Only Judge James Swayne of the Seventeenth District Court took a hard line. He convened a special grand jury and ordered it to indict Tommie Lee for the double murder but also demanded that it deliver “hundreds of indictments” against the members of the mob that had attacked the jail and rampaged through the Black business district. To make his point, he led them in person through the destroyed district, telling them, “The negroes of Fort Worth and their property are entitled to as much protection as the white people and theirs.” He added, “Our fair city has been disgraced.”
The grand jury indicted 21 men on dozens of charges ranging from drunkenness, burglary, and assault to “unlawful assembly that prevented [the Sheriff and his men] from pursuing their labor, occupation and employment.” Those indicted included a reporter for the Fort Worth Record and a night watchman at the courthouse. One and all, they promptly furnished bond and were released.
When they came to trial, some pleaded out their cases and paid a modest fine. Others were either acquitted for lack of evidence or, if found guilty, paid only a slightly heavier fine. None of them ever did any time. The white citizens of Fort Worth, who included the judges, prosecutors and juries, wanted only to put the ugly events behind them. Chief Montgomery publicly chastised “any officer” who might have stood aside while the mob wreaked havoc in the Black district. He excused the rest by explaining that they couldn’t act without “orders from a superior,” and their superiors were busy defending the jail.
Damage to black-owned property was set at a conservative $15,000 by officials. Several Black citizens whose property had been destroyed and themselves beaten, filed suit against the city, but their suits went nowhere.

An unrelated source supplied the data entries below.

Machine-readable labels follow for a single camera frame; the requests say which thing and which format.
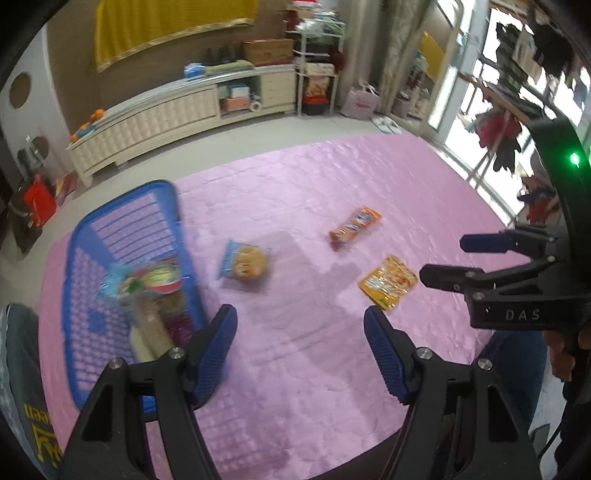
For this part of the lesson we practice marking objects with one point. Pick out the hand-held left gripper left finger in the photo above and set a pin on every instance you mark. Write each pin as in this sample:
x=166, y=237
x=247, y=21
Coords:
x=214, y=350

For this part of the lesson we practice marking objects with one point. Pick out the pink quilted blanket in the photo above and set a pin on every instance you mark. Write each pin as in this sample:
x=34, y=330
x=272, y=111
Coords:
x=300, y=184

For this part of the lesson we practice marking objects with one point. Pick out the drying rack with clothes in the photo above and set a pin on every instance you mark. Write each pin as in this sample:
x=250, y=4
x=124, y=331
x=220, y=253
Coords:
x=508, y=143

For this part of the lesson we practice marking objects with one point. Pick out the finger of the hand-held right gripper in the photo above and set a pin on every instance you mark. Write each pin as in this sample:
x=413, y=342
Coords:
x=480, y=242
x=443, y=277

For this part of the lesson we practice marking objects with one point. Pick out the orange printed bag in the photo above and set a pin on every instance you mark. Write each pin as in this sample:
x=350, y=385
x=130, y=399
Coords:
x=318, y=87

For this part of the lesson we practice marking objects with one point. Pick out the blue tissue packet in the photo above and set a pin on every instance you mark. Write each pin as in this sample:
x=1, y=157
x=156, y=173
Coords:
x=194, y=70

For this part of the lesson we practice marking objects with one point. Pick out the white tape roll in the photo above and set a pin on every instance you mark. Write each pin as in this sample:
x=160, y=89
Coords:
x=255, y=106

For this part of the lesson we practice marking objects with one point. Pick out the blue cookie packet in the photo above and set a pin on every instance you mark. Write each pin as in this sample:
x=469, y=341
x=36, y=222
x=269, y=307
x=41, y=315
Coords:
x=249, y=265

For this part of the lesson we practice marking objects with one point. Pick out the white shelf rack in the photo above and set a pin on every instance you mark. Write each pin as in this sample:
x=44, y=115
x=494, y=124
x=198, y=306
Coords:
x=299, y=83

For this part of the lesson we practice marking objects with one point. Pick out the white slipper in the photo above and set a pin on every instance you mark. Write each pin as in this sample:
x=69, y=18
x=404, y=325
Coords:
x=381, y=122
x=393, y=129

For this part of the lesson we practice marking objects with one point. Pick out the green folded cloth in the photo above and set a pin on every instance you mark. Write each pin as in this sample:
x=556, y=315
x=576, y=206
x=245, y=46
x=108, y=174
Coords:
x=231, y=68

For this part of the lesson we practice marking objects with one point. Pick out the glass sliding door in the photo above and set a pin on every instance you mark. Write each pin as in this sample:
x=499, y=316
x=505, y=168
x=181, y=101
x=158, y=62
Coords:
x=461, y=92

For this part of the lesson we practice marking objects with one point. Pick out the blue plastic basket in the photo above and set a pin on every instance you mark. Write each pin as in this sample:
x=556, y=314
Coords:
x=92, y=258

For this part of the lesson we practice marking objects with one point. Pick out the yellow wall cloth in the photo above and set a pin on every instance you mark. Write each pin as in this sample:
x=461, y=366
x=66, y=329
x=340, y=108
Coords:
x=175, y=23

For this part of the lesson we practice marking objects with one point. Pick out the red bag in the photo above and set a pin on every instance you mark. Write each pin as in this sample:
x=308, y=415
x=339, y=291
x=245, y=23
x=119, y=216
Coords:
x=39, y=198

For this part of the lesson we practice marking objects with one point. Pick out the yellow orange snack packet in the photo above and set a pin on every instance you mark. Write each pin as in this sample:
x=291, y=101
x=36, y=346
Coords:
x=388, y=281

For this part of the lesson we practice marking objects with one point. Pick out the clear white cracker packet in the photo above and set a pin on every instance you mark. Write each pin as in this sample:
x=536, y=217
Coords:
x=141, y=348

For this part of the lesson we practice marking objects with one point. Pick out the black bin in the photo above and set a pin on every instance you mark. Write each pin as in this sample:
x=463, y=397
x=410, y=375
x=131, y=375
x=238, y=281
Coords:
x=316, y=107

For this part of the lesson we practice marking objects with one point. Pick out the clear yellow cracker packet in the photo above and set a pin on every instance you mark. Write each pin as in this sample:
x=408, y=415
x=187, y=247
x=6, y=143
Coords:
x=150, y=323

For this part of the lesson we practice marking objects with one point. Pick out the cardboard box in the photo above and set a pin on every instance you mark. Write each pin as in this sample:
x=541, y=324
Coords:
x=270, y=51

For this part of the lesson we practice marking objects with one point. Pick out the orange snack bar packet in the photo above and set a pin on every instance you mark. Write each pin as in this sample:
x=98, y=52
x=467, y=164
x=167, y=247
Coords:
x=355, y=226

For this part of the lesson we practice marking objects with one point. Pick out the orange box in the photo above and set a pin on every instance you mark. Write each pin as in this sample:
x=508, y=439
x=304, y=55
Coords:
x=233, y=104

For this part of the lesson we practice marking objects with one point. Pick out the purple snack packet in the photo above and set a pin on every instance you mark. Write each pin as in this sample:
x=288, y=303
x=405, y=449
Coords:
x=178, y=330

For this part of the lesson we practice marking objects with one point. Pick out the beige patterned curtain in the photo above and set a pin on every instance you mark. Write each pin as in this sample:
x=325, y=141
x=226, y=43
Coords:
x=397, y=46

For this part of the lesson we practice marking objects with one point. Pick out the black bag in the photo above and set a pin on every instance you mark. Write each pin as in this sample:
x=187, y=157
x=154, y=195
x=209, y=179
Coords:
x=23, y=230

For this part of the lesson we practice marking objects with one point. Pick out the white tufted cabinet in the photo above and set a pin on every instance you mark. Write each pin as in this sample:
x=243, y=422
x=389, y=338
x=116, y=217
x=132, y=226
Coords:
x=152, y=124

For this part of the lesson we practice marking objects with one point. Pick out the blue cloth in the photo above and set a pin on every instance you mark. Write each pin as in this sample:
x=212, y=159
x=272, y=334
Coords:
x=512, y=364

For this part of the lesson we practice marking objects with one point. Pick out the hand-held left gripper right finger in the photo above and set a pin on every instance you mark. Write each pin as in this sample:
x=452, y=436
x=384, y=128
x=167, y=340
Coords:
x=385, y=355

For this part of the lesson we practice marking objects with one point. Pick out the large red yellow snack packet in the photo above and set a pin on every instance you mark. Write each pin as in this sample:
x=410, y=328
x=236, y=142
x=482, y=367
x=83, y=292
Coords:
x=161, y=277

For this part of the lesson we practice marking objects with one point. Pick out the white partition with round holes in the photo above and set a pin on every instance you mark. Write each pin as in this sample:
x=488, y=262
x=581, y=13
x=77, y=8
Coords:
x=51, y=120

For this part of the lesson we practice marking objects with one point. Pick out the white shopping bag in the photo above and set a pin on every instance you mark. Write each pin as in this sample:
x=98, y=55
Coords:
x=360, y=106

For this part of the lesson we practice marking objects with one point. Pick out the person's right hand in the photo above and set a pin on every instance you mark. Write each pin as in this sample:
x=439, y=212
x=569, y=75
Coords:
x=563, y=355

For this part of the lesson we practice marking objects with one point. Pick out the orange plush toy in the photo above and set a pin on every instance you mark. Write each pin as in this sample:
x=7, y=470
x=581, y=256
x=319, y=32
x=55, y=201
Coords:
x=97, y=114

In the years that followed, the events of May 15, 1913, were conveniently forgotten. In the collective memory, there had been no race riot, no domestic insurrection, and what is not recorded in history is not remembered. The newspapers did not rehash it nor did future historians grapple with it. That night did not fit the carefully constructed narrative of “the Fort Worth way.” After all, no one had died, the most serious destruction had been limited to the Black district, and perpetrators had been duly punished. Also, many of the victims left town, and those that remained kept silent. It was a minor blip in the uplifting story of Fort Worth, nothing more.
Author-historian Richard Selcer is a Fort Worth native and proud graduate of Paschal High and TCU.